Shoji Yoshimi and his son Akira have continued to look after Okinawa pines in Kagoshima City for the past 40 years.


May 29, 2012 Ikue Nakaima of the Ryukyu Shimpo

In Kagoshima City, there are four Okinawa pines (Pinus luchuensis) growing beside a road with a view of Sakurajima. Kagoshima resident Shoji Yoshimi, who has looked after these pine trees for 40 years, decided to hand on the baton to his son Akira on the occasion of the 40th year of the reversion of Okinawa to Japanese sovereignty. The Yoshimi family has lived in Okinawa and the pine trees remind them of their time in the prefecture.

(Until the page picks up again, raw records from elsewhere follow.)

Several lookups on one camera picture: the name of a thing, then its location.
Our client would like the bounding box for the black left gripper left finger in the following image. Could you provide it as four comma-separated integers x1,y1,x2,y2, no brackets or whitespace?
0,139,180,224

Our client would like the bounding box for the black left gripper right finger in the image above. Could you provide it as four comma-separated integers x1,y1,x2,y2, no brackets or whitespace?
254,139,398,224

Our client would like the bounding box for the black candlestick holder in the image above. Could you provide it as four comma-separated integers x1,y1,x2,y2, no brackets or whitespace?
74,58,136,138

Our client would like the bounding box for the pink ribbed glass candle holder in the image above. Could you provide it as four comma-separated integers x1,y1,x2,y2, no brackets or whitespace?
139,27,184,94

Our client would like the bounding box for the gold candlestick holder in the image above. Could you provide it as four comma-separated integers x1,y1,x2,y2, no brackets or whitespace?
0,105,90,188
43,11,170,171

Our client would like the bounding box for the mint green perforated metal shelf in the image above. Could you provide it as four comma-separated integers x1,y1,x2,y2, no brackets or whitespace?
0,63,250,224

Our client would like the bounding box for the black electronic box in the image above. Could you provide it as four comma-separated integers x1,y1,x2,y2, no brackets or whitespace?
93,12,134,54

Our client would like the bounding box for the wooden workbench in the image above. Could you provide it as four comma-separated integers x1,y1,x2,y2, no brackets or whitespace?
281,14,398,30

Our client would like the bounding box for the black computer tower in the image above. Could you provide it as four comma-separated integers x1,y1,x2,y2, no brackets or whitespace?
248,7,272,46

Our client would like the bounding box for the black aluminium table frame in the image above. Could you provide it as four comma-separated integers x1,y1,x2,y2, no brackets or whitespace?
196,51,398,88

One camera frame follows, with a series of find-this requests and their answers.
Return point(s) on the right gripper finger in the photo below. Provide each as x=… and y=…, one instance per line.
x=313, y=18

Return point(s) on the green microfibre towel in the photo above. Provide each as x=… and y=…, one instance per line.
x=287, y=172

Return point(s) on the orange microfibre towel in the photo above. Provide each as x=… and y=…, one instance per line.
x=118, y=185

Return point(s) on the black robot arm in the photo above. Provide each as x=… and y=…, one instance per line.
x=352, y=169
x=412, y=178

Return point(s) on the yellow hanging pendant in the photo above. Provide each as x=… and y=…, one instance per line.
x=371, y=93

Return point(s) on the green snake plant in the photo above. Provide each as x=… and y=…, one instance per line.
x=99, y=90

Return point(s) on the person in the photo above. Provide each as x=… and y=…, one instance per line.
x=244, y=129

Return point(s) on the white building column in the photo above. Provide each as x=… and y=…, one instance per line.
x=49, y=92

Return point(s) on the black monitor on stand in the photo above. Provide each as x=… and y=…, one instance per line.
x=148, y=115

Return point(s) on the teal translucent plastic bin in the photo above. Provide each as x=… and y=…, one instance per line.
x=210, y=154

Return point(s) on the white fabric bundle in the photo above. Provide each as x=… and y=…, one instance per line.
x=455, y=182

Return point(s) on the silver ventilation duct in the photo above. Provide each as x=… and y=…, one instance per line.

The Okinawa pines are located in a place called the Ryukyuan’s Pine in a corner of the Iso Way in Yoshino, Kagoshima City. Pine trees have been there since the time of the Satsuma domain. There is a theory the name of the place originates from the fact that Ryukyuan ships visiting Satsuma used a pine tree as a landmark.

In commemoration of the anniversary of the reversion of Okinawa to Japanese sovereignty, in 1973 Naha City presented six Okinawan pines to Kagoshima City and planted them on this site. Shoji, from Tokunoshima Island, managed a gas station in Okinawa from 1953 to 1972, before moving to Kagoshima in 1973. When he heard that there were Okinawa pines in the city, he went to the Ryukyuan’s Pine but found that the pines were about one meter (3.3 feet) tall had been left unattended, surrounded by weeds.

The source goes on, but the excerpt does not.